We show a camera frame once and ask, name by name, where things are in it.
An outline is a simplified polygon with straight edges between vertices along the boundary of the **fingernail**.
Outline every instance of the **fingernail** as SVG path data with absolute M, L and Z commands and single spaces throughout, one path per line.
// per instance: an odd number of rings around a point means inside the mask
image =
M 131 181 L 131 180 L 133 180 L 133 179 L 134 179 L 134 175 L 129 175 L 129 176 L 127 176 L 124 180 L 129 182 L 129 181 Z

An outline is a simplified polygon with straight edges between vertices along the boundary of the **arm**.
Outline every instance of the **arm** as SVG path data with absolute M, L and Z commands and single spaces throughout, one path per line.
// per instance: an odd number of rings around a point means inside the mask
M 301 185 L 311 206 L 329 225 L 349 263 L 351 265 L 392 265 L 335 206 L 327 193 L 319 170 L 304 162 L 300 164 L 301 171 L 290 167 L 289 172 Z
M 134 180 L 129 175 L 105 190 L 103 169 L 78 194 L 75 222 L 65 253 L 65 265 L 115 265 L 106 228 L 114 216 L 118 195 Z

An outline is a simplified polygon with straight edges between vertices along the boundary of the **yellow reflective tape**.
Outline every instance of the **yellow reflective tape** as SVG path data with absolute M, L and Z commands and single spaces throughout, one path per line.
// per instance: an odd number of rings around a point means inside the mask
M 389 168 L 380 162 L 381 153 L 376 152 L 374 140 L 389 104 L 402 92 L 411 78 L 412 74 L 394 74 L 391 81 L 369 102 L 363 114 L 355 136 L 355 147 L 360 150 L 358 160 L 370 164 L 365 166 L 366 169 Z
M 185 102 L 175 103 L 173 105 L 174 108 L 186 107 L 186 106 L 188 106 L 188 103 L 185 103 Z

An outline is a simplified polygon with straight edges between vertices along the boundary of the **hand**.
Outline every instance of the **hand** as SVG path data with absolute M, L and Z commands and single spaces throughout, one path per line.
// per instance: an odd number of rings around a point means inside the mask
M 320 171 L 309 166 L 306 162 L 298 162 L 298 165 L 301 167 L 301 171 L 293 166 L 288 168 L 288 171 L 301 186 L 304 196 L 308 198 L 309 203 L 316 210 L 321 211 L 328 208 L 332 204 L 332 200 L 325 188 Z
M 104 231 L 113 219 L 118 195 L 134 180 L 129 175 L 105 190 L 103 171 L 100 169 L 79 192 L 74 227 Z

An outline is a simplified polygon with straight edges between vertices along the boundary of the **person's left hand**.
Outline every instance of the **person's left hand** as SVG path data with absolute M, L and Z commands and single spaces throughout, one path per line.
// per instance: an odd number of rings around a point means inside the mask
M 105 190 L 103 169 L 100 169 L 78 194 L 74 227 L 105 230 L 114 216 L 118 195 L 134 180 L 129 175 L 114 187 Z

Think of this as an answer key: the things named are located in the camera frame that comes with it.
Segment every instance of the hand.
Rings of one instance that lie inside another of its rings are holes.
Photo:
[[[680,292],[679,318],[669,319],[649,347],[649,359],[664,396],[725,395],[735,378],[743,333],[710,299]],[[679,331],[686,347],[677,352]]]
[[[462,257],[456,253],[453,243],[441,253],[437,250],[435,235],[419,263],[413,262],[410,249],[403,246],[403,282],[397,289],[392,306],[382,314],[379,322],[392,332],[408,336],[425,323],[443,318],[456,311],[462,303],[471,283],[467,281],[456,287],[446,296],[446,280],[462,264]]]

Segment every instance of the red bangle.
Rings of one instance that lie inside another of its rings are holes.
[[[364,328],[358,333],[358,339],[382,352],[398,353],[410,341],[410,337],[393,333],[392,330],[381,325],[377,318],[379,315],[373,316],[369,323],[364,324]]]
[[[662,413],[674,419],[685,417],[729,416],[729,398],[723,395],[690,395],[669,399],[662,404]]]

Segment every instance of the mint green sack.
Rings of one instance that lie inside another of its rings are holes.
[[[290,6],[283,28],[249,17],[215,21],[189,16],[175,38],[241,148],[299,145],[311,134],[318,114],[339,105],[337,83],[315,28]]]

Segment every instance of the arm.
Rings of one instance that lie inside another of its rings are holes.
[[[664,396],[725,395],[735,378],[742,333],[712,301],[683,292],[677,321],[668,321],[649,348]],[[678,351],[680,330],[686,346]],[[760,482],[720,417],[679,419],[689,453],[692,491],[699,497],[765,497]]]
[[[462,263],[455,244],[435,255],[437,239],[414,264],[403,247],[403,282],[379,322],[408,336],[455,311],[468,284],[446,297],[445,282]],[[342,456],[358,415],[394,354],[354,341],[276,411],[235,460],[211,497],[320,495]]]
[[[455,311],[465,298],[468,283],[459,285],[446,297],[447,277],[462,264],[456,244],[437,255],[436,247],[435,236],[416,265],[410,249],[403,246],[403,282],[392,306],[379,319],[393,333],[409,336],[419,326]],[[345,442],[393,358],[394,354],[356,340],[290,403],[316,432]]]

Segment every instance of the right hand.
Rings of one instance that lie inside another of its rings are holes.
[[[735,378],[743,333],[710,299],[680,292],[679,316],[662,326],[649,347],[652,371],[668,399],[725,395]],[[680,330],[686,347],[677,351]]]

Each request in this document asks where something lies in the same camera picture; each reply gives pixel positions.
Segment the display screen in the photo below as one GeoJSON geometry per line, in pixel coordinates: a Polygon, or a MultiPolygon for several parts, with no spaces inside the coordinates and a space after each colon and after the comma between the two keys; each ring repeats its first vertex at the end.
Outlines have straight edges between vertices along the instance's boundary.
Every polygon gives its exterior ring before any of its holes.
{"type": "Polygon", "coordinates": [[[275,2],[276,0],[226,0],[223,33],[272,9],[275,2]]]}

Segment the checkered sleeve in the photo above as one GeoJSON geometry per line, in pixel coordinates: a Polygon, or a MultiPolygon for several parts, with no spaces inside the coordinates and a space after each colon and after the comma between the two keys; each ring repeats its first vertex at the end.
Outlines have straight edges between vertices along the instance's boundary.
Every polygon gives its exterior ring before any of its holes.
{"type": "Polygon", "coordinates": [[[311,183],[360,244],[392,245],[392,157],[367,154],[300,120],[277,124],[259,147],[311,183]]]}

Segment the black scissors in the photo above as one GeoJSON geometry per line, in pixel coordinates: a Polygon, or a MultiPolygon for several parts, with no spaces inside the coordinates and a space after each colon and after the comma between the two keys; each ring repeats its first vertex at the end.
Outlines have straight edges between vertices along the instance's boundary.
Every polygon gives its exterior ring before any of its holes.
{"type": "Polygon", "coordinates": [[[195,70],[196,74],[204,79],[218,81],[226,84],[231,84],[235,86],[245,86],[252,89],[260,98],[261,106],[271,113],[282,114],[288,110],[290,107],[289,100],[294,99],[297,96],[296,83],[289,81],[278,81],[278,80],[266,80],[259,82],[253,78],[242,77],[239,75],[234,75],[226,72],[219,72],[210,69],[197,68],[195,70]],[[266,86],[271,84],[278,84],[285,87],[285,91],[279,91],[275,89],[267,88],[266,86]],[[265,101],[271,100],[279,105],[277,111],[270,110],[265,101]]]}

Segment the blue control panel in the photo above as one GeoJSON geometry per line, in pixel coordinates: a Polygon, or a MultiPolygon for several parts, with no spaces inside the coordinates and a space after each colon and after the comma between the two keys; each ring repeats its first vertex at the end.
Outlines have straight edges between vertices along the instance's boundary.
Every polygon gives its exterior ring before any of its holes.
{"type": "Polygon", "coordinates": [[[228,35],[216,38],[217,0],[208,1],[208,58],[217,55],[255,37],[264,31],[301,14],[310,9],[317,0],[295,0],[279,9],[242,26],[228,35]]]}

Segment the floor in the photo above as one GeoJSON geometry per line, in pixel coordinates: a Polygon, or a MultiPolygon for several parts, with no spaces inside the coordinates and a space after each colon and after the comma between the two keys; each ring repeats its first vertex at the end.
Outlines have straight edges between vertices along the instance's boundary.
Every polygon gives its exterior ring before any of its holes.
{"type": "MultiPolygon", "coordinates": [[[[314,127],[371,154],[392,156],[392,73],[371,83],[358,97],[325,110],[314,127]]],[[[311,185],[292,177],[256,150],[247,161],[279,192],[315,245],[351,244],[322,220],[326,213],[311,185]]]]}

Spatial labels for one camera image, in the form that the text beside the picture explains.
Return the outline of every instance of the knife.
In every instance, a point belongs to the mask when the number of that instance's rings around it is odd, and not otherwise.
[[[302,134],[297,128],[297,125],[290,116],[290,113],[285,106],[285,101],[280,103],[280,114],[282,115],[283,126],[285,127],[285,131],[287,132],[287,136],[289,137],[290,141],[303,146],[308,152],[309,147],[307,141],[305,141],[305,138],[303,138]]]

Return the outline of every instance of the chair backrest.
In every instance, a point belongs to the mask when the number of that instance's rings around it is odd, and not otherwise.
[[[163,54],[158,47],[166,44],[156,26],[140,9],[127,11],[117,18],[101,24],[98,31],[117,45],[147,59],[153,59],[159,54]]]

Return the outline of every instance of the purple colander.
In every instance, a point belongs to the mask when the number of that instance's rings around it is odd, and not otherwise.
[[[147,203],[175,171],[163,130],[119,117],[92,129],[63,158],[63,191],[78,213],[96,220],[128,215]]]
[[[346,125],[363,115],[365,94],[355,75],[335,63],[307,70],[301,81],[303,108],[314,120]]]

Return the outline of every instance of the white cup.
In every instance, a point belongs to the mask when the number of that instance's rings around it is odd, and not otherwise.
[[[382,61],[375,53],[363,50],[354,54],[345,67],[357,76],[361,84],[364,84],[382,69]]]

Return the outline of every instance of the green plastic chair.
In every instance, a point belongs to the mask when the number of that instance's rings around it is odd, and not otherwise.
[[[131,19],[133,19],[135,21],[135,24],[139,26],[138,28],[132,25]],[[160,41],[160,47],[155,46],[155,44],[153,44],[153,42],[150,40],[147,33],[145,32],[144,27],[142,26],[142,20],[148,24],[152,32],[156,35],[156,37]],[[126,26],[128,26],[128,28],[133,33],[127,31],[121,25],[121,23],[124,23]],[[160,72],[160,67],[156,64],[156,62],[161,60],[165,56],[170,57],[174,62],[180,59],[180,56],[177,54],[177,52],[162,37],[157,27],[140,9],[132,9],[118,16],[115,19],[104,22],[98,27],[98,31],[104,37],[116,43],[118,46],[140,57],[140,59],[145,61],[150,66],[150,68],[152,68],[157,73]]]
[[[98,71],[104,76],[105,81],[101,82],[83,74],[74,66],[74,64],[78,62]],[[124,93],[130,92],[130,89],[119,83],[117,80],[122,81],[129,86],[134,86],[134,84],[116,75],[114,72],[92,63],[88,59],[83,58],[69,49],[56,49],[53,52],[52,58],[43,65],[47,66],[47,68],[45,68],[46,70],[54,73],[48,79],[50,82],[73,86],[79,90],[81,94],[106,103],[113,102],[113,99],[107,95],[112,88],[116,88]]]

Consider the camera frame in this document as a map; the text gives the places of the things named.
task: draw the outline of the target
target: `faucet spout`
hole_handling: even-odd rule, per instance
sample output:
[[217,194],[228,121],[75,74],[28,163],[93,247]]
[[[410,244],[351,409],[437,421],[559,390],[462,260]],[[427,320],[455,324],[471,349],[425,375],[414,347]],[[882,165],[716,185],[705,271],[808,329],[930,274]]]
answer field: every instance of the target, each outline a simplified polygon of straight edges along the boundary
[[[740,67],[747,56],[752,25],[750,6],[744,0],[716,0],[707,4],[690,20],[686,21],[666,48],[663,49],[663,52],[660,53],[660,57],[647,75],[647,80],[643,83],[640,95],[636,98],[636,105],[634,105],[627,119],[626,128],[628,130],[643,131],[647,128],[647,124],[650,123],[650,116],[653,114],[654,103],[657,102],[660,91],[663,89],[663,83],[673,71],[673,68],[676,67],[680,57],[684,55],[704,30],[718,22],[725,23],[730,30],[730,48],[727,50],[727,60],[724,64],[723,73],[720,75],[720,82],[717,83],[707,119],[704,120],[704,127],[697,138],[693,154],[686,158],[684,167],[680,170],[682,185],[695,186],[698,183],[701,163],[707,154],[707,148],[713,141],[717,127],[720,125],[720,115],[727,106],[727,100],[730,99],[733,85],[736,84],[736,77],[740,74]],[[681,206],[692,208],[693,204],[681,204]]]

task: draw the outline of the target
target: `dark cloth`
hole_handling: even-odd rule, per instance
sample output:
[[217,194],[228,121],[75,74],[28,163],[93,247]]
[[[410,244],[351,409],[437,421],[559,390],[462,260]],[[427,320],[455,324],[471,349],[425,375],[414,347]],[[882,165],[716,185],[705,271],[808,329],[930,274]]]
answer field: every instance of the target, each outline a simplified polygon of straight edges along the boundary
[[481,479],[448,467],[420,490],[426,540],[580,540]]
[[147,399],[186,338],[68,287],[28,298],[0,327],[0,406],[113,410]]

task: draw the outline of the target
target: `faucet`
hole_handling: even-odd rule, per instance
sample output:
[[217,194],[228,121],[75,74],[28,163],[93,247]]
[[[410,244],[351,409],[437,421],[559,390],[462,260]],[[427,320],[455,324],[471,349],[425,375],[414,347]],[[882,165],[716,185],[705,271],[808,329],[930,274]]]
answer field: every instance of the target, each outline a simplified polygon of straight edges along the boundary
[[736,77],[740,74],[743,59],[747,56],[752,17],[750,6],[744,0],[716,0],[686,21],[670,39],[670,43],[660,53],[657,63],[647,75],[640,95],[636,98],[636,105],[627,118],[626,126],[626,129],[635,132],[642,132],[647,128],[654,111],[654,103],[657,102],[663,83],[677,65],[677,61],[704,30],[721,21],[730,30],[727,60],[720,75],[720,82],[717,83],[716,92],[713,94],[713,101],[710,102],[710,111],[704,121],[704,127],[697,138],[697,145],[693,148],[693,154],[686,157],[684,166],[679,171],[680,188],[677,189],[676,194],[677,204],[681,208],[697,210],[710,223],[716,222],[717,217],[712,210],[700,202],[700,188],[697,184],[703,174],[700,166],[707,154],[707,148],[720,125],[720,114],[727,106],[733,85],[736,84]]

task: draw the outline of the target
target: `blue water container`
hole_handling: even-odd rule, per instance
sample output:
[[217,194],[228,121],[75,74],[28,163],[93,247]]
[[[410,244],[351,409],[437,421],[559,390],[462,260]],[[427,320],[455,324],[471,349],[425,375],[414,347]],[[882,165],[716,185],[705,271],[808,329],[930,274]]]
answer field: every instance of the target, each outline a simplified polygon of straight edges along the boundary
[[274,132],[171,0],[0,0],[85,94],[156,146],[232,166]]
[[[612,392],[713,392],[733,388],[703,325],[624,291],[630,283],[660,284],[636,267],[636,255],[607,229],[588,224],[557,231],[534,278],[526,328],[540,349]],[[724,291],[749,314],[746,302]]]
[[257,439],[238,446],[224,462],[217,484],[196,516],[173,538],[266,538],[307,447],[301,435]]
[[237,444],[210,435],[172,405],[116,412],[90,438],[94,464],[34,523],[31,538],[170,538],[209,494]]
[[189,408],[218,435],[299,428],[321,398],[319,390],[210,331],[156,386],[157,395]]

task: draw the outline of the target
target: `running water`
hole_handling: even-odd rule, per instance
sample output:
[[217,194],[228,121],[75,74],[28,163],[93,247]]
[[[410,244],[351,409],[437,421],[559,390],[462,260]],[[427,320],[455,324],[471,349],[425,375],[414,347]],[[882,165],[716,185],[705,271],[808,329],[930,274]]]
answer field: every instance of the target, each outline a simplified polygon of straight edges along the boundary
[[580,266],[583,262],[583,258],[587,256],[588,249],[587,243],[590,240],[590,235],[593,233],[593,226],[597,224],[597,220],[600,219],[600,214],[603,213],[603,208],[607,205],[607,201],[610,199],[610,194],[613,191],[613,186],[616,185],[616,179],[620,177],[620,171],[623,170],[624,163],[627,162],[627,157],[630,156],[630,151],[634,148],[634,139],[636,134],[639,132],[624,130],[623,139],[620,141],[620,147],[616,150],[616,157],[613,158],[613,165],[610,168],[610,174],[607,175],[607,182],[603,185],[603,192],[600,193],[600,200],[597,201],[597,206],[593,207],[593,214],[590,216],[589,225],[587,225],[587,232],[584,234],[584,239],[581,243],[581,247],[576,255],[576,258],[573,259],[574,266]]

·····

◆ **Your objective**: Return exactly the lines from the beginning of the data above through the one containing "Outline every instance of the **arm**", please. Include both end lines and add nothing else.

◆ **Solution for this problem**:
We show a camera frame once and ask, name by name, where things are in it.
An outline is a simplified polygon with straight edges between vertices along the boundary of the **fingernail**.
Outline every instance of the **fingernail** as SVG path data with absolute M, L and Z commands and single spaces throughout, one path per line.
// per instance: an odd number of rings around a point means inside the mask
image =
M 131 181 L 131 180 L 133 180 L 133 179 L 134 179 L 134 175 L 129 175 L 129 176 L 127 176 L 124 180 L 129 182 L 129 181 Z

An outline is a simplified polygon with straight edges between vertices along the boundary of the **arm**.
Outline every instance of the **arm** as SVG path data with absolute M, L and Z commands and single spaces throughout, one path per line.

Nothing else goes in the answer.